Top of SUPPLIED ENTRIES

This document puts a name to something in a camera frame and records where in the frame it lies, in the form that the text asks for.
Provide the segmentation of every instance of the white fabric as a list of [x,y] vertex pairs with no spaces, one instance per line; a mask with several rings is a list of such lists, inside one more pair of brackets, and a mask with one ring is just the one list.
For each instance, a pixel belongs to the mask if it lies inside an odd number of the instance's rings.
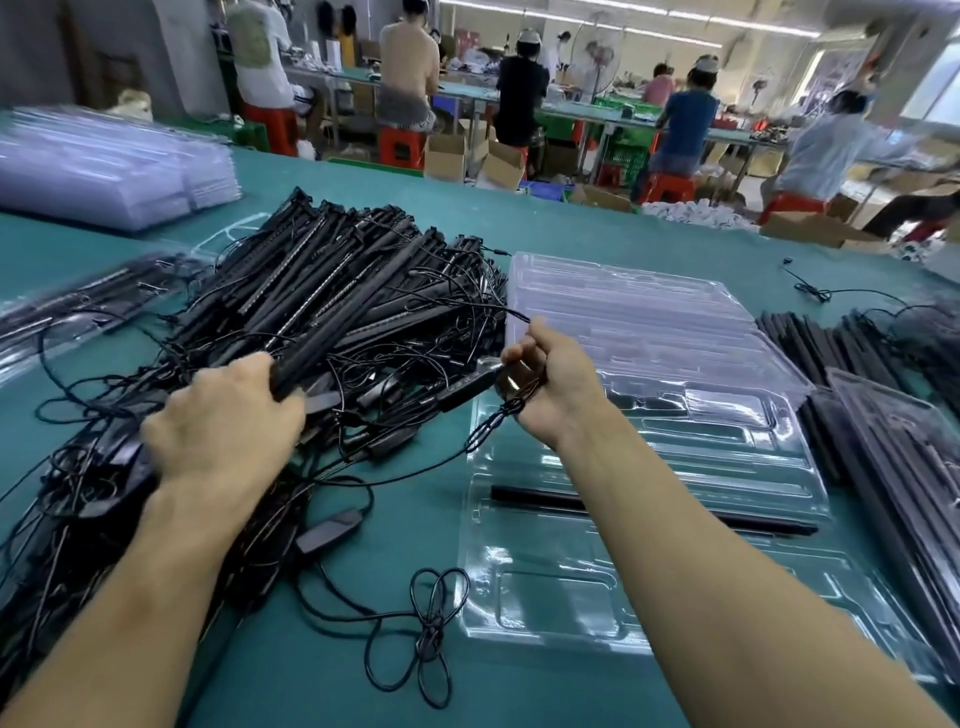
[[828,202],[858,159],[901,157],[914,144],[912,139],[891,144],[888,134],[857,114],[824,114],[790,144],[790,161],[776,189]]
[[280,64],[277,46],[290,47],[280,11],[255,0],[240,0],[227,9],[227,31],[233,46],[240,96],[262,109],[289,109],[294,91]]

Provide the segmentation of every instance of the back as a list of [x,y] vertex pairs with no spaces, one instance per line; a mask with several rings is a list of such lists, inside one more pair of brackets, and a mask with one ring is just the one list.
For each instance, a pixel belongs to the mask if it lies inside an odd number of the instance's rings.
[[426,101],[426,84],[440,75],[440,49],[427,32],[400,21],[380,31],[383,85]]
[[858,114],[825,114],[790,145],[790,162],[776,189],[828,202],[854,162],[874,145],[876,127]]
[[290,36],[280,11],[251,0],[227,10],[227,30],[233,47],[240,96],[262,109],[289,109],[294,92],[280,65],[277,46],[288,48]]
[[510,56],[500,62],[500,111],[496,115],[496,136],[504,144],[525,147],[537,128],[534,109],[546,96],[550,74],[536,61]]
[[667,122],[669,133],[659,151],[677,157],[699,157],[719,106],[720,100],[709,91],[697,89],[675,93],[664,109],[670,115]]

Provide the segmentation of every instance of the person in black shirt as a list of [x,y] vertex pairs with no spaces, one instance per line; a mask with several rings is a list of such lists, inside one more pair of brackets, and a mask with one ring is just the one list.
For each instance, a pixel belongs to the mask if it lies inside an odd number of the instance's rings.
[[530,145],[537,122],[534,109],[546,96],[550,74],[537,63],[540,54],[540,35],[526,29],[516,38],[516,55],[500,62],[500,111],[493,118],[498,141],[512,147]]

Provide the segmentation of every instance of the person in blue shirt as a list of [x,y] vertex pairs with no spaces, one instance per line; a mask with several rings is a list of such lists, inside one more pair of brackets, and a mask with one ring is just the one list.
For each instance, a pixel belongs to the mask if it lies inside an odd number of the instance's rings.
[[666,128],[666,137],[650,157],[647,168],[636,175],[632,200],[639,198],[654,172],[691,177],[697,171],[707,132],[720,106],[720,100],[710,93],[717,83],[719,69],[716,56],[701,56],[686,74],[686,91],[673,94],[667,101],[657,121],[658,129]]

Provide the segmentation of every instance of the workbench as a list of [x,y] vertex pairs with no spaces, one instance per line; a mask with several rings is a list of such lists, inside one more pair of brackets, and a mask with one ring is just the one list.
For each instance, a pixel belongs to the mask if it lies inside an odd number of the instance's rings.
[[[791,270],[822,288],[872,288],[907,300],[958,293],[947,281],[886,256],[830,251],[744,231],[713,231],[324,162],[245,150],[234,154],[245,190],[242,200],[149,231],[140,240],[0,214],[6,259],[0,268],[0,298],[67,282],[139,255],[151,243],[222,249],[228,243],[224,230],[243,220],[255,226],[256,216],[276,209],[295,185],[315,201],[401,206],[416,216],[422,229],[436,226],[448,239],[458,233],[479,235],[489,246],[509,252],[583,258],[720,280],[756,315],[764,310],[793,310],[831,325],[852,307],[892,305],[864,293],[840,293],[830,303],[817,303],[795,290],[795,281],[780,269],[786,257],[793,259]],[[238,234],[242,232],[234,229],[234,236]],[[509,266],[507,259],[500,262],[504,268]],[[146,337],[124,329],[55,359],[53,366],[72,381],[126,373],[149,362],[155,353],[156,345]],[[75,431],[74,425],[43,425],[34,418],[34,408],[56,394],[54,385],[37,369],[0,387],[0,483],[14,482]],[[463,444],[469,418],[468,404],[442,415],[388,464],[375,471],[361,466],[358,473],[389,477],[439,461]],[[367,522],[325,561],[338,585],[378,610],[408,608],[408,585],[415,570],[456,565],[468,473],[469,465],[461,457],[430,473],[376,489],[376,506]],[[31,497],[30,489],[21,489],[0,504],[4,532]],[[858,503],[836,488],[830,489],[830,497],[835,523],[811,537],[811,545],[843,548],[884,571]],[[357,492],[320,491],[311,513],[318,520],[362,498]],[[340,609],[332,598],[319,601],[328,611]],[[384,678],[402,671],[412,644],[409,637],[387,637],[375,647],[375,667]],[[291,590],[281,585],[265,608],[237,630],[190,725],[685,725],[652,657],[481,643],[468,640],[456,623],[446,632],[444,654],[454,683],[452,703],[445,711],[435,711],[422,701],[416,678],[398,692],[378,692],[364,676],[362,640],[335,640],[313,632],[301,620]],[[942,691],[934,693],[951,706]]]

Bottom of SUPPLIED ENTRIES

**WHAT YOU HAVE TO DO:** Set the records down again exactly as given, and leave the pictures out.

**REPLY:**
This document puts a name to something in a camera frame and records where in the frame it lies, in the form that the text asks for.
Provide the segmentation of every instance of the white fabric as a list of [x,y] vertex pairs with no spaces, one instance per line; a mask with several rings is a list of such lists, inside one more pair of brackets, and a mask with one ring is just the one list.
For each instance, a pixel belongs to the mask if it lies inside an odd number of the instance's rings.
[[828,202],[858,159],[901,157],[914,144],[912,139],[891,144],[888,134],[857,114],[824,114],[790,144],[790,161],[776,189]]
[[280,64],[277,46],[290,47],[280,11],[255,0],[240,0],[227,9],[227,31],[233,46],[240,96],[262,109],[289,109],[294,91]]

Provide the segmentation of every instance of the back as a list of [x,y] vertex pairs with no spaces, one instance per line; a mask with several rings is a list of such lists, inside one more pair of brackets, and a mask with one ring is just the one list.
For each instance, a pixel belongs to the mask if it lies inside an odd number of the instance's rings.
[[426,101],[426,84],[440,75],[440,49],[427,32],[400,21],[380,31],[383,85]]
[[858,114],[825,114],[790,145],[790,162],[776,189],[828,202],[854,162],[874,145],[876,127]]
[[290,36],[280,11],[251,0],[227,10],[227,30],[233,47],[240,96],[262,109],[289,109],[294,92],[280,65],[277,46],[288,48]]
[[510,56],[500,62],[500,111],[496,115],[496,136],[504,144],[525,147],[537,128],[534,109],[546,96],[550,74],[536,61]]
[[667,122],[669,133],[659,151],[677,157],[699,157],[719,106],[720,100],[709,91],[697,89],[675,93],[664,109],[670,115]]

Provide the segmentation of every instance of the person in black shirt as a list of [x,y] vertex pairs with no spaces, one instance per line; a mask with several rings is a list of such lists, inside one more pair of brackets, and a mask with one ring is just the one list.
For each instance, a pixel belongs to the mask if it lies inside an odd number of the instance's rings.
[[530,145],[537,122],[534,109],[546,96],[550,74],[537,63],[540,54],[540,35],[526,29],[516,38],[516,55],[500,62],[500,111],[493,118],[498,141],[512,147]]

Provide the segmentation of every instance of the person in blue shirt as a list of [x,y] vertex pairs with no spaces, one instance per line; a mask with several rings is a list of such lists, inside one more pair of brackets, and a mask with one ring is just the one list.
For each instance, a pixel belongs to the mask if it lies inside an odd number of the instance's rings.
[[666,128],[666,137],[650,157],[647,168],[636,175],[632,200],[639,198],[654,172],[691,177],[697,171],[707,132],[720,106],[720,100],[710,93],[717,83],[719,69],[716,56],[701,56],[686,74],[686,91],[673,94],[667,101],[657,121],[658,129]]

Provide the segmentation of every instance of the workbench as a list of [x,y] vertex pairs with no spaces, one instance per line; a mask with several rings is a list of such lists, inside one more pair of brackets, and a mask with one ring is just the one list.
For each instance, a pixel belongs to the mask if it lies inside an odd number of the instance's rings.
[[[791,270],[822,288],[872,288],[907,300],[958,293],[947,281],[886,256],[830,251],[744,231],[713,231],[324,162],[245,150],[234,154],[245,190],[242,200],[149,231],[140,240],[0,214],[6,259],[0,268],[0,298],[67,282],[139,255],[151,243],[222,249],[228,243],[224,230],[243,220],[255,226],[256,216],[276,209],[295,185],[315,201],[401,206],[416,216],[422,229],[436,226],[448,239],[458,233],[479,235],[489,246],[509,252],[583,258],[720,280],[756,315],[764,310],[793,310],[831,325],[852,307],[892,305],[864,293],[840,293],[830,303],[817,303],[795,290],[795,281],[780,269],[786,257],[793,259]],[[238,234],[242,232],[234,229],[234,236]],[[509,266],[507,259],[500,262],[504,268]],[[146,337],[124,329],[55,359],[53,366],[72,381],[126,373],[149,362],[155,353],[156,345]],[[75,431],[74,425],[43,425],[34,418],[34,408],[56,394],[54,385],[37,369],[0,387],[0,483],[14,482]],[[463,444],[469,418],[468,404],[442,415],[388,464],[375,471],[361,466],[358,473],[389,477],[439,461]],[[367,522],[325,561],[338,585],[378,610],[408,608],[408,585],[415,570],[456,565],[468,473],[469,465],[461,457],[430,473],[376,489],[376,506]],[[31,497],[30,489],[21,489],[0,504],[4,532]],[[858,503],[836,488],[830,489],[830,497],[835,523],[811,537],[811,545],[843,548],[884,571]],[[357,492],[320,491],[311,513],[318,520],[362,498]],[[340,609],[332,598],[319,601],[328,611]],[[384,678],[402,671],[412,644],[409,637],[387,637],[375,647],[375,667]],[[291,590],[281,585],[265,608],[237,630],[190,725],[685,725],[652,657],[481,643],[468,640],[456,623],[446,632],[444,654],[454,683],[452,703],[445,711],[435,711],[422,701],[416,678],[398,692],[378,692],[364,676],[362,640],[335,640],[313,632],[301,620]],[[942,691],[934,693],[951,706]]]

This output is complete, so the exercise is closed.